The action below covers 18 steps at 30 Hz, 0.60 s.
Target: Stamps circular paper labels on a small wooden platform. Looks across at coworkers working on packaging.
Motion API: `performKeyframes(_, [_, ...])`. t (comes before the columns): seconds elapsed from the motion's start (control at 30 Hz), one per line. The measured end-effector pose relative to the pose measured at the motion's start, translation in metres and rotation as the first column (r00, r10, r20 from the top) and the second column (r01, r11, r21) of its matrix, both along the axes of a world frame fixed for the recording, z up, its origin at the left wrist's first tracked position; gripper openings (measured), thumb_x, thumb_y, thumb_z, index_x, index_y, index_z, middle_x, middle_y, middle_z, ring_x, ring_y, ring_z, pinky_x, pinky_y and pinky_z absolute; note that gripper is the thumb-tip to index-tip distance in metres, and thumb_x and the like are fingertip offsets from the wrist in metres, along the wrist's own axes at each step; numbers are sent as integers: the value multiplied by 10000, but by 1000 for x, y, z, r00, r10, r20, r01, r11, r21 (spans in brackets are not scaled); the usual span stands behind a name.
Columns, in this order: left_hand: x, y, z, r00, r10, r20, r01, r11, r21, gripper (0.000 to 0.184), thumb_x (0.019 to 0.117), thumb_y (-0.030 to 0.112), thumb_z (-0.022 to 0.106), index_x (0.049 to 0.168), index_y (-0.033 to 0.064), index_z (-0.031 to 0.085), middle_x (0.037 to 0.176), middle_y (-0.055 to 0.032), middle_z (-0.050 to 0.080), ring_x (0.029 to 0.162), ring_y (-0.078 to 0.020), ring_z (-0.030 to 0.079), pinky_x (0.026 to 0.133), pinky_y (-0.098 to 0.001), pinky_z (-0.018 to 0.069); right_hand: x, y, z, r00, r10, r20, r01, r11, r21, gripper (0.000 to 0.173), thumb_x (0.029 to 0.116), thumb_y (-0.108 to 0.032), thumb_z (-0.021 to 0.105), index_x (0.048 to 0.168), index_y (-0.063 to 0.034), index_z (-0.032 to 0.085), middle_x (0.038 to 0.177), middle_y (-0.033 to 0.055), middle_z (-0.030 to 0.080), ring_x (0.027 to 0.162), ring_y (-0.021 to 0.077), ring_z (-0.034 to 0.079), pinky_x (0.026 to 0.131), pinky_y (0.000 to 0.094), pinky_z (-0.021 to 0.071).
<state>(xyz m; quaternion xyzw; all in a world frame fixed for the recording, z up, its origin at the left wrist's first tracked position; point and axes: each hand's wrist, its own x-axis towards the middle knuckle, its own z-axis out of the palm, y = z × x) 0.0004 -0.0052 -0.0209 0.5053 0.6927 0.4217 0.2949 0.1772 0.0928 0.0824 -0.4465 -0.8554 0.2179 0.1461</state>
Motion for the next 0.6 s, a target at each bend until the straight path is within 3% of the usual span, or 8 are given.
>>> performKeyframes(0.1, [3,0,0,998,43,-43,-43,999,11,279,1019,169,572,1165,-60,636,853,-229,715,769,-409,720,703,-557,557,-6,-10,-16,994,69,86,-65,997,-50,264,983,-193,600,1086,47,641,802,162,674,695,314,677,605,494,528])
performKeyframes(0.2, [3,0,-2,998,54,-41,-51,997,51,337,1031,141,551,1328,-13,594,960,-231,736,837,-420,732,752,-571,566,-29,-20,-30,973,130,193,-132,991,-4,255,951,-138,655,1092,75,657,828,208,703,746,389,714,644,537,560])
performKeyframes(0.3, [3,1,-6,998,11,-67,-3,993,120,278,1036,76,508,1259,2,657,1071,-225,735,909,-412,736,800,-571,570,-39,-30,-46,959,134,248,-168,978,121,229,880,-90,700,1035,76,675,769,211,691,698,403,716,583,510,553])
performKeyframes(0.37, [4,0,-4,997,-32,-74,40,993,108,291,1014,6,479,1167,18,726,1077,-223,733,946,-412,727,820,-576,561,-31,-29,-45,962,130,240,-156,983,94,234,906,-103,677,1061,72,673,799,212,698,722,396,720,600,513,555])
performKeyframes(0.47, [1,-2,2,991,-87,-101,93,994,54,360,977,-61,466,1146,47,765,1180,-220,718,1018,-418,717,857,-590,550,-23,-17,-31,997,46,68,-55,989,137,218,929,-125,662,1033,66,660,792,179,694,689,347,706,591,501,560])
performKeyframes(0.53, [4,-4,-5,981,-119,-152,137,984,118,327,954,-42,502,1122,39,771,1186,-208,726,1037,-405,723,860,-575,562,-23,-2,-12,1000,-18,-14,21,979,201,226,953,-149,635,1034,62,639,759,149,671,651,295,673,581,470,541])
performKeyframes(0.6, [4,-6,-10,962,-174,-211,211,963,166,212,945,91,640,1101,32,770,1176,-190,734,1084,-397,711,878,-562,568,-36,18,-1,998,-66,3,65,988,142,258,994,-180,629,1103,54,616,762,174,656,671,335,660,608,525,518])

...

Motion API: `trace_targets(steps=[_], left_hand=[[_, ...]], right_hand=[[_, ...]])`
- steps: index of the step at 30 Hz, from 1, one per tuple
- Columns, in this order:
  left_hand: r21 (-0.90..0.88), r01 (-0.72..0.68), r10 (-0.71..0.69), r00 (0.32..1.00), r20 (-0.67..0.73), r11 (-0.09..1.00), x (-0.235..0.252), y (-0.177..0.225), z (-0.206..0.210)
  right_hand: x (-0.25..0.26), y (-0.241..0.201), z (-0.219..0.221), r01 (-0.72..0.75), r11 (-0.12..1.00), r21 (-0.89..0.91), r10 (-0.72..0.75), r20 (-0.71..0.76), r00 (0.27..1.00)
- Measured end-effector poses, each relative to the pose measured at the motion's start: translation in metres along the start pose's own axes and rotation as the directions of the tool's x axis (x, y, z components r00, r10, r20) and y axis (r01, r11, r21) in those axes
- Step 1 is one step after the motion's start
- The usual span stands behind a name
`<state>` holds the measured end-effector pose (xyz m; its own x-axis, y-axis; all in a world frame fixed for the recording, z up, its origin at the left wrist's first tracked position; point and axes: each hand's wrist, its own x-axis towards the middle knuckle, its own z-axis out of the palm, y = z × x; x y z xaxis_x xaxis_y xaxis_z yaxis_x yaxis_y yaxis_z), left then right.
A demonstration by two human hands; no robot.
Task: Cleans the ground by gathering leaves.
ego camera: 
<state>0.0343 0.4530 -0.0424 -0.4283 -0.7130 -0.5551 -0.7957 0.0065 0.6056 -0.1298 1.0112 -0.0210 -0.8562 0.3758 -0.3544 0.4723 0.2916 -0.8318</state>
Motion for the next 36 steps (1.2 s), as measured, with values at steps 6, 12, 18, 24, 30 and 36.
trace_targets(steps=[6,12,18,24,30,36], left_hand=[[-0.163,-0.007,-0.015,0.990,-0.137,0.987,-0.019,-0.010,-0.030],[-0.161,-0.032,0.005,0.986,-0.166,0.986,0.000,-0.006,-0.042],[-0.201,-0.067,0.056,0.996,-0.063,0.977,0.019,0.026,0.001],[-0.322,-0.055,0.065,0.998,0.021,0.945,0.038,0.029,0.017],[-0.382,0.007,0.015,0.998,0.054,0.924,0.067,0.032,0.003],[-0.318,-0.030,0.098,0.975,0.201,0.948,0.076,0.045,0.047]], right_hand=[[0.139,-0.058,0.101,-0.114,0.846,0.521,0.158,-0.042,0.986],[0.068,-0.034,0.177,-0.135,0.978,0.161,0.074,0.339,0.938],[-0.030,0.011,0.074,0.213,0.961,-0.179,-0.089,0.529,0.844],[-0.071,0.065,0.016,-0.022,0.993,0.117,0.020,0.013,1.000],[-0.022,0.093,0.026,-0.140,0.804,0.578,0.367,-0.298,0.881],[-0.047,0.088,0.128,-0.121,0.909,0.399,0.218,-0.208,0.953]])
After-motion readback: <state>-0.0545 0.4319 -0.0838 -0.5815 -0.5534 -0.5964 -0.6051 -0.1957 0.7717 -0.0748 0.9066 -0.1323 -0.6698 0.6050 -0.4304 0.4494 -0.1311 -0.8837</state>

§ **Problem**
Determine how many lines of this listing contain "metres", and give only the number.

§ **Written response**
2